By Lisa Martinez | March 16, 2026
Peruvian Chicken & Rice with G

Why you'll love this recipe

  • One-pot, minimal cleanup after dinner
  • 30-minute total cooking time
  • Crowd-pleaser with bold South‑American flavors
  • Make-ahead friendly for busy weeks
  • Kid-approved with mild heat option

I still remember the first time I tasted this dish: the kitchen was bathed in late‑afternoon sunlight, and the scent of cumin swirled with lime as my sister set the table. The green sauce pooled like emerald lava, and the first spoonful made the room fall silent as we all savored the bold, comforting flavors.

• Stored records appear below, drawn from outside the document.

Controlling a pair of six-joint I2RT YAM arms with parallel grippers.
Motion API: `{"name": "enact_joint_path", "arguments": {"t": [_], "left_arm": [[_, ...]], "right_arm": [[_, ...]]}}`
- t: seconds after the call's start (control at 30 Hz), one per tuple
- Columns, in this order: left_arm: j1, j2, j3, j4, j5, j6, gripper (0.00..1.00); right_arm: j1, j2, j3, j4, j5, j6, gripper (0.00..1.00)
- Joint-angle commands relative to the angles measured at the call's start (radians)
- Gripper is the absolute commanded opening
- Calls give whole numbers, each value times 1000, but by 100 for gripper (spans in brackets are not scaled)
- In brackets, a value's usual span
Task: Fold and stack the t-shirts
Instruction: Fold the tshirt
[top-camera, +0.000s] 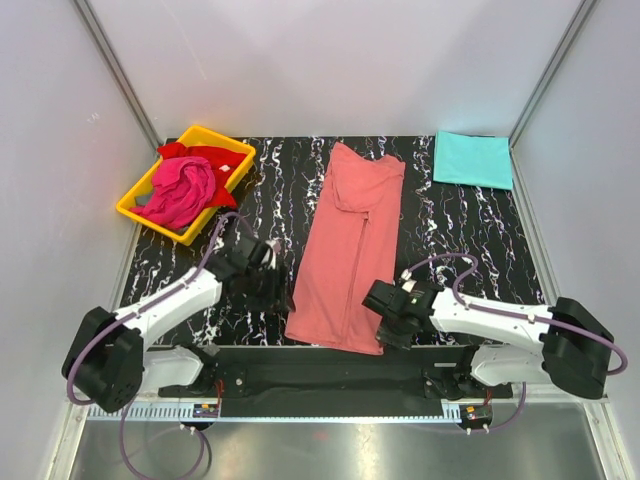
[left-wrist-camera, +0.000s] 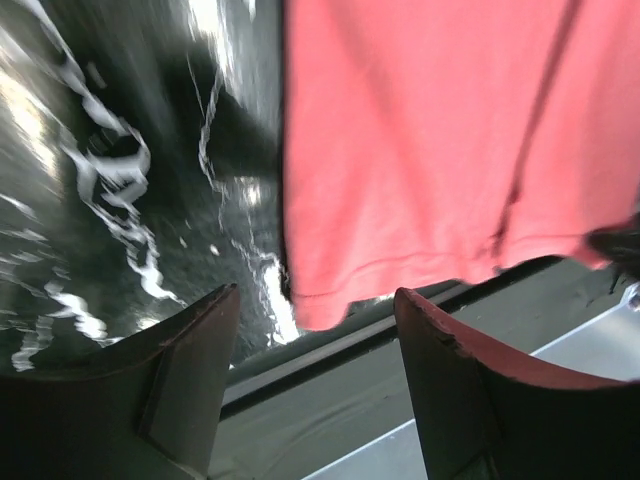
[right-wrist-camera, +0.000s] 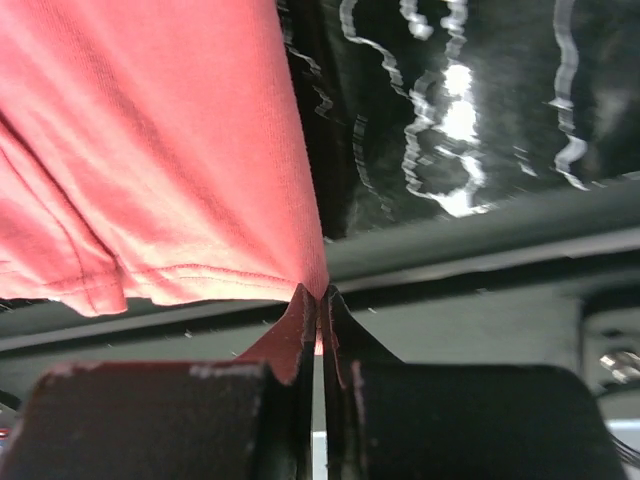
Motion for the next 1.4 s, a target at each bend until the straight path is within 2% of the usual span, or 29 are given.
{"name": "enact_joint_path", "arguments": {"t": [0.0,0.13,0.3,0.4,0.53,0.67,0.73,0.83,0.87,0.9,0.97,1.0,1.03,1.13,1.2,1.23,1.3,1.37], "left_arm": [[-53,-16,-96,121,37,-119,68],[-124,-24,-193,228,98,-206,68],[-196,-29,-228,297,100,-265,67],[-236,-29,-228,278,71,-282,67],[-261,-6,-210,200,-32,-271,61],[-268,-29,-221,183,-55,-288,58],[-268,-42,-233,199,-46,-303,51],[-270,-46,-248,250,-14,-317,24],[-268,-44,-248,255,-8,-322,24],[-268,-42,-248,259,-3,-325,16],[-268,-47,-245,249,0,-333,10],[-268,-49,-241,238,-3,-334,11],[-268,-59,-236,224,-15,-334,17],[-268,-85,-210,135,-67,-331,50],[-268,-98,-202,104,-83,-325,57],[-268,-99,-202,103,-87,-322,66],[-268,-81,-204,118,-86,-310,67],[-268,-56,-207,150,-60,-305,64]], "right_arm": [[8,-66,12,-116,39,-6,0],[7,-125,-11,-116,46,-4,0],[8,-130,-20,-130,36,-9,0],[8,-151,-29,-121,35,0,0],[7,-167,-32,-121,43,9,0],[7,-181,-32,-136,50,12,0],[8,-193,-37,-139,53,12,0],[8,-204,-40,-135,56,12,0],[8,-204,-42,-133,56,12,0],[7,-205,-45,-130,55,12,0],[8,-204,-54,-121,46,12,0],[8,-205,-57,-120,44,14,0],[8,-207,-61,-119,40,14,0],[8,-218,-68,-118,43,20,0],[7,-227,-69,-115,41,23,0],[7,-228,-72,-115,43,25,0],[8,-231,-71,-112,43,25,0],[7,-233,-71,-112,43,25,0]]}}
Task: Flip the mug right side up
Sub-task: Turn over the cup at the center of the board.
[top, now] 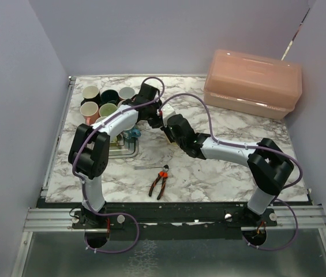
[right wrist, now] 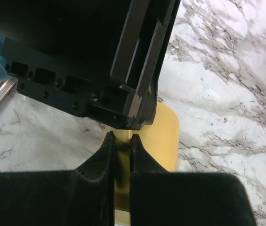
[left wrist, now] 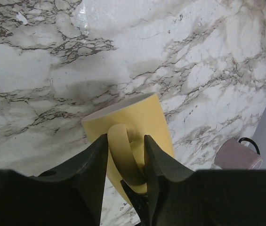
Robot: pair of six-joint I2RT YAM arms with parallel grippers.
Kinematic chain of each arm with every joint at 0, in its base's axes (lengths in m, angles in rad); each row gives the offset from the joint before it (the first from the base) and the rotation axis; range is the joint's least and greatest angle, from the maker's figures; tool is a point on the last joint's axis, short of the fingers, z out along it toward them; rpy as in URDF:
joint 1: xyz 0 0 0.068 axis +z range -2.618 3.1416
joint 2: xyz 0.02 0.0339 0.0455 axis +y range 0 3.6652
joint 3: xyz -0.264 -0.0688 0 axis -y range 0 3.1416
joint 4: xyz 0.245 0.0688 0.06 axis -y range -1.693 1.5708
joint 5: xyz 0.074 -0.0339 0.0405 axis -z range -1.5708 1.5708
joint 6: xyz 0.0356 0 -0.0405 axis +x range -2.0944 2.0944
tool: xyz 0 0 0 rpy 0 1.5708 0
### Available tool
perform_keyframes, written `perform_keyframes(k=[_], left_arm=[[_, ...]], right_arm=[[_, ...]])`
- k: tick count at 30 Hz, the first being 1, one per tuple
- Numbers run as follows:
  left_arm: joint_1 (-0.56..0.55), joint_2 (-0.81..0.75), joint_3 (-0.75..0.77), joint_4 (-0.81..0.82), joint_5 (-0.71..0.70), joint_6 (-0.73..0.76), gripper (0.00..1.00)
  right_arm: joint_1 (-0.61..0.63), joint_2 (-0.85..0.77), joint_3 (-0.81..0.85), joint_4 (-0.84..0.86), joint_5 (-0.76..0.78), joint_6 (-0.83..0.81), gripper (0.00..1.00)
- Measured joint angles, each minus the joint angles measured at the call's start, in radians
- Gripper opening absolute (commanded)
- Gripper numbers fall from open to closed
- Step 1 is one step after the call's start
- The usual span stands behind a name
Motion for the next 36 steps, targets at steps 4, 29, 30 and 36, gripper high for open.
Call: perform_keyframes(k=[4,29,30,36], left_arm=[[0.0,0.017,0.023,-0.012,0.0,0.018,0.24],[-0.015,0.066,0.08,-0.024,-0.064,0.16,0.0],[-0.015,0.066,0.08,-0.019,-0.068,0.167,0.0],[-0.013,0.066,0.08,0.0,-0.083,0.217,0.0]], right_arm=[[0.004,0.016,0.014,0.005,0.014,-0.009,0.0],[0.004,-0.038,-0.028,-0.024,-0.095,0.088,0.46],[0.004,-0.054,-0.042,-0.023,-0.103,0.092,0.47],[0.002,-0.143,-0.125,-0.02,-0.129,0.143,0.47]])
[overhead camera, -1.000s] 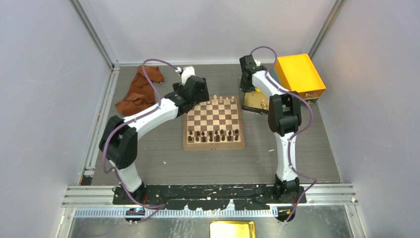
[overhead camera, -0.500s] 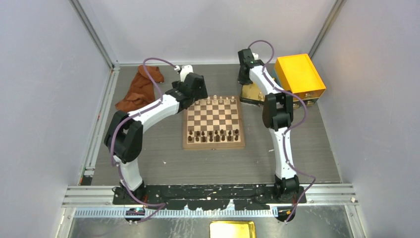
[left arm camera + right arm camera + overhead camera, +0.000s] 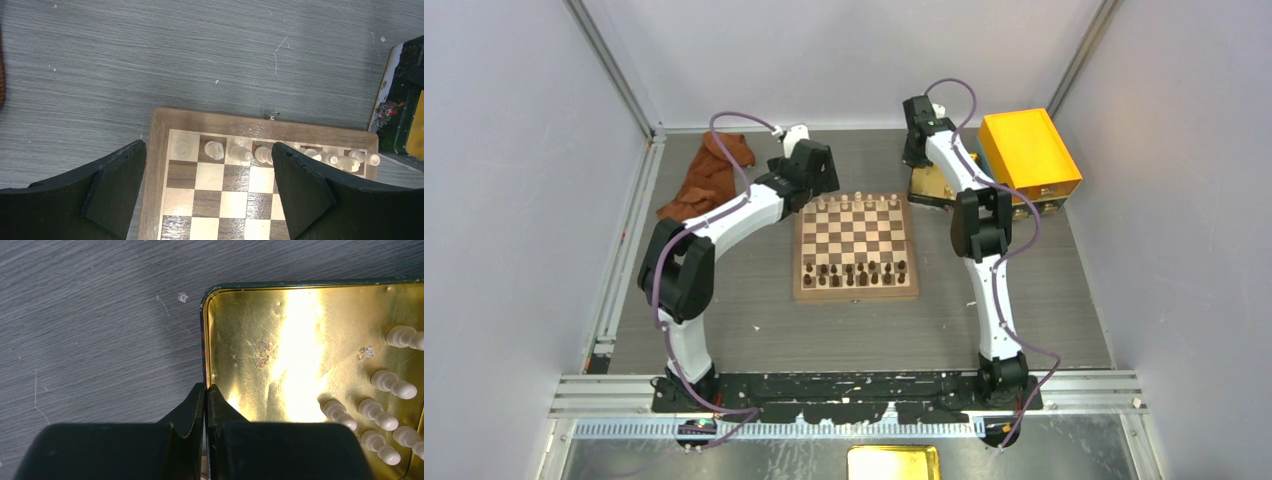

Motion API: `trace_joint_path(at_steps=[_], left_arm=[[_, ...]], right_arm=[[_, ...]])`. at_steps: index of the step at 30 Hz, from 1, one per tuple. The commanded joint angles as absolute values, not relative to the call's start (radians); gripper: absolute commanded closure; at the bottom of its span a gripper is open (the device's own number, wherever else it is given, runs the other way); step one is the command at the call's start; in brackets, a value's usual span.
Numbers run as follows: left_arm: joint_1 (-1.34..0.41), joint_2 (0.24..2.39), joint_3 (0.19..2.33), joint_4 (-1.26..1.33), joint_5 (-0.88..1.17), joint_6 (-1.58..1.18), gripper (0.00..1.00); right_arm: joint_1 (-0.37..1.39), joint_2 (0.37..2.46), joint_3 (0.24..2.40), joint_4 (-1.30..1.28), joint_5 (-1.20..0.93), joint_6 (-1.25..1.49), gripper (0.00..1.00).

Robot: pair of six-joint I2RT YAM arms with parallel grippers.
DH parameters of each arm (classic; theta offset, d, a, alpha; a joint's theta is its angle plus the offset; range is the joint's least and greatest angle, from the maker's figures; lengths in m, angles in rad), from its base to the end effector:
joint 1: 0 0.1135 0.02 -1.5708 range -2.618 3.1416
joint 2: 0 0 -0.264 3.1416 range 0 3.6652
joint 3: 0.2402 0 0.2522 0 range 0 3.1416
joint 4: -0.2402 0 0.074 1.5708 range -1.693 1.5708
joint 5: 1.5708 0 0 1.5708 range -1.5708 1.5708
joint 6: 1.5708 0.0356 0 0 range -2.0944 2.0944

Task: Set up the chess pieces on the board
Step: Move the storage box to the center of the board.

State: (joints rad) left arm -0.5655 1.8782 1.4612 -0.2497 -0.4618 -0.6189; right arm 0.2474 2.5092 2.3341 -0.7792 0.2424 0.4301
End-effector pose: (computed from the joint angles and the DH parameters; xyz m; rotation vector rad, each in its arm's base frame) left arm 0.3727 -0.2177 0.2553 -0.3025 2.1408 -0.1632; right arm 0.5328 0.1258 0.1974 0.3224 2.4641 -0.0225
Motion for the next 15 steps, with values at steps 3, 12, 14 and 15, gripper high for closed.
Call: trace_joint_path(at_steps=[3,12,14,15], left_arm=[[-0.552,1.822,1.457,-0.186,-0.458,-0.601,0.04],[-0.55,1.761,1.392,-0.164,-0.455,-0.625,0.04],[-0.551,1.749,1.371,-0.156,-0.439,-0.637,0.04],[-0.551,1.743,1.362,-0.155,-0.432,-0.645,0.04]], right_arm=[[0.274,2.442,2.282,-0.758,0.32,0.498,0.97],[0.29,2.328,2.096,-0.729,0.379,0.548,0.99],[0.294,2.281,2.017,-0.698,0.394,0.559,0.99],[0.294,2.255,1.978,-0.684,0.396,0.565,0.99]])
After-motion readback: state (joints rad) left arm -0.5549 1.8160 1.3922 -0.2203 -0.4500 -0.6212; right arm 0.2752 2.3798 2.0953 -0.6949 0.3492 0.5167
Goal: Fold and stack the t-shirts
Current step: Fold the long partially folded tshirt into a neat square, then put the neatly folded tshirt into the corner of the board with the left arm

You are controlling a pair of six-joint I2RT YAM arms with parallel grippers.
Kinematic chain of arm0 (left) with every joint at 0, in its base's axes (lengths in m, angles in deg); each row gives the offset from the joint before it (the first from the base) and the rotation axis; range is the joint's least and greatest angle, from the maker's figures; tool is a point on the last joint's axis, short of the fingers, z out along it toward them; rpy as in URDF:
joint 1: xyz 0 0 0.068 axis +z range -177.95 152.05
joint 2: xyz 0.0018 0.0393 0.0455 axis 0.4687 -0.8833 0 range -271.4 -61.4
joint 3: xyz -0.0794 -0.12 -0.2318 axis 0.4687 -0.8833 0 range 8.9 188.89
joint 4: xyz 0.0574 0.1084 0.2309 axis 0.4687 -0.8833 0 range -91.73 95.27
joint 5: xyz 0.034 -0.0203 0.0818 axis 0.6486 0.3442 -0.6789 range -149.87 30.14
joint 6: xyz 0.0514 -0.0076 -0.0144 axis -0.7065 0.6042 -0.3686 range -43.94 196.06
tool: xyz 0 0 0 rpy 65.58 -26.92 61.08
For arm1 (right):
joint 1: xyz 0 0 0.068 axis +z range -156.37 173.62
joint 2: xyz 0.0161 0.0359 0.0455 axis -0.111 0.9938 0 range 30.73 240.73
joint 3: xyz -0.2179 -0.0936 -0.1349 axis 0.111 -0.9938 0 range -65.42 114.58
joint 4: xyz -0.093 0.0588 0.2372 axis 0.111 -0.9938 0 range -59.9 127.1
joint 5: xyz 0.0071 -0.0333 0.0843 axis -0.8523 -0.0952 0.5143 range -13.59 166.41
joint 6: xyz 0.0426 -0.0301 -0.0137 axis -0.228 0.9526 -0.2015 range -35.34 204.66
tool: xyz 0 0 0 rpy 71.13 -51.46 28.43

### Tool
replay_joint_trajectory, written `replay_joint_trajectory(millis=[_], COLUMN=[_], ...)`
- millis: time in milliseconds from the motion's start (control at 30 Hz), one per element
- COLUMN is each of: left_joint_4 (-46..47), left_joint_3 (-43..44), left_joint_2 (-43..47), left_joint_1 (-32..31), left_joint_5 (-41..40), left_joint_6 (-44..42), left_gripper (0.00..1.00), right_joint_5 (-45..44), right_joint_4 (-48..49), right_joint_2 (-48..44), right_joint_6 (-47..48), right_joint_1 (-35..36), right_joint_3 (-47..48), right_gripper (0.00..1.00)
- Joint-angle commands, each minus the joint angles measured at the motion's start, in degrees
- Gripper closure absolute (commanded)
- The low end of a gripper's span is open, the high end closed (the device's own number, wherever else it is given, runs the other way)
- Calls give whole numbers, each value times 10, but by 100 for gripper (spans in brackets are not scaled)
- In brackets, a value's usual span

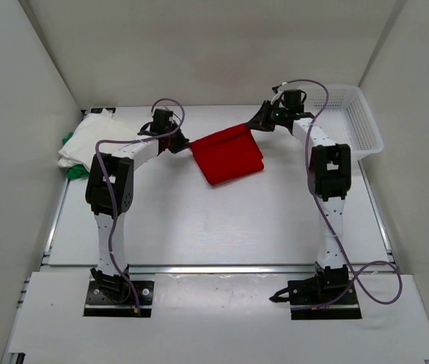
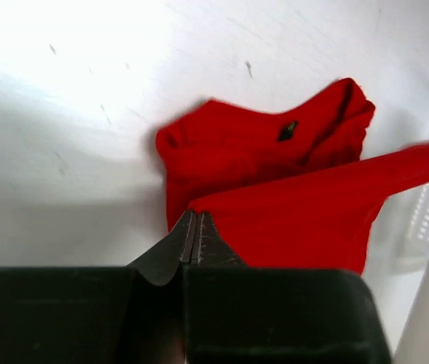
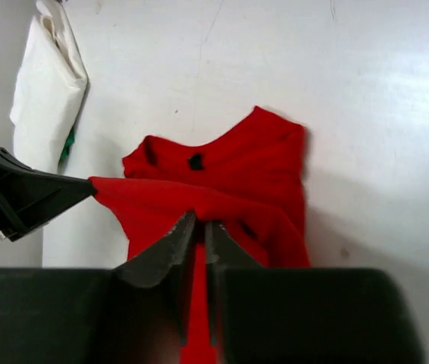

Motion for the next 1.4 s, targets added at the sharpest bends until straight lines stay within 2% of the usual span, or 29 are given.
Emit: replay_joint_trajectory(millis=[0,33,67,100,167,200,233,367,467,533,633,700,767,833,900,967,1067,1233,1267,1367], left_joint_4=[-22,-32,-31,-31,-22,-19,-3,69,152,191,222,244,248,239,226,228,244,276,274,223], left_joint_3=[65,71,84,79,74,62,49,-81,-189,-268,-300,-301,-287,-272,-245,-236,-216,-168,-143,-59], left_joint_2=[-9,-25,-28,-33,-27,-18,-1,93,163,182,173,149,126,100,73,60,27,-27,-32,-65], left_joint_1=[17,22,19,27,39,47,61,58,22,5,-8,-15,-22,-26,-34,-36,-46,-70,-73,-82], left_joint_5=[-11,-2,1,9,30,30,33,72,59,57,68,69,77,74,65,49,51,71,73,78], left_joint_6=[-5,-3,-9,-9,-8,-5,-3,4,-5,-1,15,18,32,34,29,37,57,89,95,86], left_gripper=[95,86,68,56,25,18,2,1,1,1,1,2,3,7,12,20,36,69,79,98], right_joint_5=[28,30,28,20,11,-2,-16,-55,-99,-146,-182,-208,-221,-226,-202,-154,-138,-93,-91,-76], right_joint_4=[-61,-78,-100,-119,-168,-179,-212,-293,-344,-377,-419,-412,-351,-257,-148,-91,-19,30,35,62], right_joint_2=[67,77,93,102,110,107,97,45,-16,-68,-140,-191,-301,-401,-491,-580,-668,-739,-757,-784], right_joint_6=[-2,-2,8,18,33,48,56,114,161,188,208,214,212,196,163,123,97,68,64,56], right_joint_1=[5,7,11,11,14,14,13,21,40,58,79,92,107,106,81,52,34,3,2,0], right_joint_3=[123,152,187,205,264,272,299,341,345,347,327,280,177,-13,-130,-218,-369,-530,-572,-674], right_gripper=[91,86,71,63,58,58,57,58,58,57,57,58,58,54,51,51,51,52,53,54])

A few weeks later, I served it at my parents’ birthday dinner; they declared it the most memorable main course they’d had in years. Seeing them smile over a dish that started as a travel memory reminded me why I love cooking – it’s a bridge between places and people.

The story

The skillet hisses as the chicken hits the hot oil, releasing a smoky cumin perfume that fills the kitchen. A flash of lime zest lifts the scent, promising a bright, tangy finish. When the first bite lands, the tender meat meets fluffy, cilantro‑speckled rice, all cloaked in a vivid green sauce that glistens like a jewel. You’ll hear the faint crunch of the seared skin and feel the heat of the pepper dancing on your tongue.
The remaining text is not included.